▶ Task requirements:
Tell me how many lines of the entries below include the string "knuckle", and give only the number.
····················
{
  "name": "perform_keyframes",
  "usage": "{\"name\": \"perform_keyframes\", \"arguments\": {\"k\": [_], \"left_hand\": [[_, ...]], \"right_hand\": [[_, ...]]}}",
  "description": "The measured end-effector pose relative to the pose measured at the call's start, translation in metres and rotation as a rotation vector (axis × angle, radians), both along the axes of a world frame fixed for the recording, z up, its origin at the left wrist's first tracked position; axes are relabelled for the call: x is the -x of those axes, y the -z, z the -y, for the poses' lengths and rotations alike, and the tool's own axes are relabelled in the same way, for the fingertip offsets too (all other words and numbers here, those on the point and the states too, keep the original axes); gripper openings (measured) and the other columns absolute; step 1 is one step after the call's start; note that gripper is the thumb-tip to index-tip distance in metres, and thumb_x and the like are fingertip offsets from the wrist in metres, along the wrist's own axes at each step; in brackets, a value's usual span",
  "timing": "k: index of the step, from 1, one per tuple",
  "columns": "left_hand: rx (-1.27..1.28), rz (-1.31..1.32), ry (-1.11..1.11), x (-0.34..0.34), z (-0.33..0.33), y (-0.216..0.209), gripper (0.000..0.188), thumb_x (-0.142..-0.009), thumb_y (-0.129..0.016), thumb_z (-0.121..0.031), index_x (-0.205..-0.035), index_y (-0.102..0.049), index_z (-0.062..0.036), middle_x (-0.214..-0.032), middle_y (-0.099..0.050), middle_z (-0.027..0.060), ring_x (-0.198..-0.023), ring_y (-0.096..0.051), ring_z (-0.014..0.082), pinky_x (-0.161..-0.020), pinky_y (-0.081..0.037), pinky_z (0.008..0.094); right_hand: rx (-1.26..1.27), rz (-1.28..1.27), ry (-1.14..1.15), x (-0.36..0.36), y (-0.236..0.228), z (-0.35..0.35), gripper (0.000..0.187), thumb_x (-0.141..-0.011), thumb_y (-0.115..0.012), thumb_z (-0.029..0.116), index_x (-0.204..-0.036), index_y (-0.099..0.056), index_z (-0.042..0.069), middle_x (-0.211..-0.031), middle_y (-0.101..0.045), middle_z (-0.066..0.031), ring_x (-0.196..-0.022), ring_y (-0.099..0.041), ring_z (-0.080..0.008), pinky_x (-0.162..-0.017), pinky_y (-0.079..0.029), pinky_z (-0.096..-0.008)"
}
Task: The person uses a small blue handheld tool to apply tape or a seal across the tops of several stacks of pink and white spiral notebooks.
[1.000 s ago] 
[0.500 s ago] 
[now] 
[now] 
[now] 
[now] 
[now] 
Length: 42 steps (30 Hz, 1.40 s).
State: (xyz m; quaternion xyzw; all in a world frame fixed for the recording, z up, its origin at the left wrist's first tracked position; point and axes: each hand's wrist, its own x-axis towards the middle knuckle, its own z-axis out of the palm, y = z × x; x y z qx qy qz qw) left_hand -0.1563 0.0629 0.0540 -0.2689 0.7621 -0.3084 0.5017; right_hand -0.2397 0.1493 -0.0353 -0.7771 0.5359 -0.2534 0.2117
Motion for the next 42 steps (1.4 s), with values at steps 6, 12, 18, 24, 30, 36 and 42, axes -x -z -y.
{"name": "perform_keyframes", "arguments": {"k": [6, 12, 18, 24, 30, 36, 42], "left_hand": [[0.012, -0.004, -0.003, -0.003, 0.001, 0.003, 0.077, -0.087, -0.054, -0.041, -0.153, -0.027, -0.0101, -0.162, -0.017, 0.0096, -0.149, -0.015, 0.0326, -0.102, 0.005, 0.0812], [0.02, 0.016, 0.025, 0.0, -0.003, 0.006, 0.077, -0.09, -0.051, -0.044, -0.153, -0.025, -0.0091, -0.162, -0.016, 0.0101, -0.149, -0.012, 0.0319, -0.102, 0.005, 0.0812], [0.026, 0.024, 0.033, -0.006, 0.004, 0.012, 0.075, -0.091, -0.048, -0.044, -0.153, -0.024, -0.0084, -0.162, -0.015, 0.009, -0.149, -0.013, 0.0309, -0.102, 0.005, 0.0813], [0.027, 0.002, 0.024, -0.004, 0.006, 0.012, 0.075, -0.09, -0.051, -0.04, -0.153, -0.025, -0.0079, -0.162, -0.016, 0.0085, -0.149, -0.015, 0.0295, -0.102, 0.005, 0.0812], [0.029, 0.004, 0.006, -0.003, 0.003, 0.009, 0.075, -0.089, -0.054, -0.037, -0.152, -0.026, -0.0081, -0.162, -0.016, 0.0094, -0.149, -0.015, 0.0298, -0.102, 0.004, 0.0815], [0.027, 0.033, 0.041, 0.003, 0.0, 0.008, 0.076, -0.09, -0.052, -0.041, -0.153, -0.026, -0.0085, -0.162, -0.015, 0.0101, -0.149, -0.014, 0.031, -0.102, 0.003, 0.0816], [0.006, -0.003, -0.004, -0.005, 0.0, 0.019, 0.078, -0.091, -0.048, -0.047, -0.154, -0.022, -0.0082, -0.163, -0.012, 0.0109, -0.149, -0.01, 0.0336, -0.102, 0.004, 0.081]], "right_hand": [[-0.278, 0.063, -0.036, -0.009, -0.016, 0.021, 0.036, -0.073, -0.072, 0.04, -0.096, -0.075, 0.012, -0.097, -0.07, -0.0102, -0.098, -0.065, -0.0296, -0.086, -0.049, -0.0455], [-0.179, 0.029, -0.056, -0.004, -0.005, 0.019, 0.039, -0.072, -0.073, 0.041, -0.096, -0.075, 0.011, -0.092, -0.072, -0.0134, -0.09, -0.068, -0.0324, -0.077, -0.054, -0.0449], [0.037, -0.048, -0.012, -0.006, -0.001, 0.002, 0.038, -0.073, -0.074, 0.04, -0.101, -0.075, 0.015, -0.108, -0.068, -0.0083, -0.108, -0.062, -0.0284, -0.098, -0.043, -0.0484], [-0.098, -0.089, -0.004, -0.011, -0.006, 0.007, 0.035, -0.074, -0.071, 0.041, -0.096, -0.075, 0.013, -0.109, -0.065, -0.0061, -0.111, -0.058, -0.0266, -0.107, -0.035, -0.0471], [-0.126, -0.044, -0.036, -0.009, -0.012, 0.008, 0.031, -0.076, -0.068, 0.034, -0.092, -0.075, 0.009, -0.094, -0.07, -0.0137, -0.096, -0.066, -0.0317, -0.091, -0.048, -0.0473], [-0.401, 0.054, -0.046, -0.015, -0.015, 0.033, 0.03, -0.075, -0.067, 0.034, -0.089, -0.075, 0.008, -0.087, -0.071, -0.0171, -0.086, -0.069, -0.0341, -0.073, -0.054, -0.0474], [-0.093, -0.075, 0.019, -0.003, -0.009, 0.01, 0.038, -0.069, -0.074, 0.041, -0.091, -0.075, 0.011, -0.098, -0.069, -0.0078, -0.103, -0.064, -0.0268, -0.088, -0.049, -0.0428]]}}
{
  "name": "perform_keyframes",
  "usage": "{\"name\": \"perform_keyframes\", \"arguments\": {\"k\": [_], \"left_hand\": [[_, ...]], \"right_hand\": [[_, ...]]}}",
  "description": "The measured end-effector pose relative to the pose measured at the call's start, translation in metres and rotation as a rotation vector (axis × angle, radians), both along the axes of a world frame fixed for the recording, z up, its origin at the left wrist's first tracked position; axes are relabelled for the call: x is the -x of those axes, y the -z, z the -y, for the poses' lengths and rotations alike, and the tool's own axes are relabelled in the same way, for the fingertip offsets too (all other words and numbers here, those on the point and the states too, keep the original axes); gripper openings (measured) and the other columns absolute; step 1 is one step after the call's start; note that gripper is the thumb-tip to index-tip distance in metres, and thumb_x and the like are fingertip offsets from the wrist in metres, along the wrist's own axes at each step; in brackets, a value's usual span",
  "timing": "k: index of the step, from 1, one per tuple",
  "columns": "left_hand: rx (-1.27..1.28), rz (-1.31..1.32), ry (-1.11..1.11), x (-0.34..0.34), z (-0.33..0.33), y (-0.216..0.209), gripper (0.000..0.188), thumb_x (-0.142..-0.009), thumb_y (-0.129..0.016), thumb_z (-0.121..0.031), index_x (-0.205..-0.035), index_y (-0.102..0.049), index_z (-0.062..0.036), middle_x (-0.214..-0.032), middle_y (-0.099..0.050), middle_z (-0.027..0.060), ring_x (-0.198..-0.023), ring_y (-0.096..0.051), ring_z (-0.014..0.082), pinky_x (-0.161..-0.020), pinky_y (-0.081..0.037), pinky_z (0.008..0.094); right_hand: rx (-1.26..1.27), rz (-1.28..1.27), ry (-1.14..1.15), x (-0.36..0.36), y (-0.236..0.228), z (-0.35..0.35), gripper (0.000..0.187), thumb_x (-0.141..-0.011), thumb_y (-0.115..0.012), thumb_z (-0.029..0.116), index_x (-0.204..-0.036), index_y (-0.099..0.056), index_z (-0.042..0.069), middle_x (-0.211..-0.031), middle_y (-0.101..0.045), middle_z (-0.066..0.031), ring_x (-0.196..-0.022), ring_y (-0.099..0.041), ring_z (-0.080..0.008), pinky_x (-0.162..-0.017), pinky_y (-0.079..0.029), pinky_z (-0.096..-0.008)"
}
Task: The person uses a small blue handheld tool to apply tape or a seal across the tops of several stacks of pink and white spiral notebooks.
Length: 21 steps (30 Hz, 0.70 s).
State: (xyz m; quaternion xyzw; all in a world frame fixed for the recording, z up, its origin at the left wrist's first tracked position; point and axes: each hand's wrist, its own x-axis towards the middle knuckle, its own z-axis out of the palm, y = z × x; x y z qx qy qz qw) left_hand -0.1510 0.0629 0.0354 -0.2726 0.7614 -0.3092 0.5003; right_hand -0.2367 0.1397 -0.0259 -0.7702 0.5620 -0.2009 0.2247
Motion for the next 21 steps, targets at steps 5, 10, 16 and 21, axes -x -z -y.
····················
▶ Answer area:
2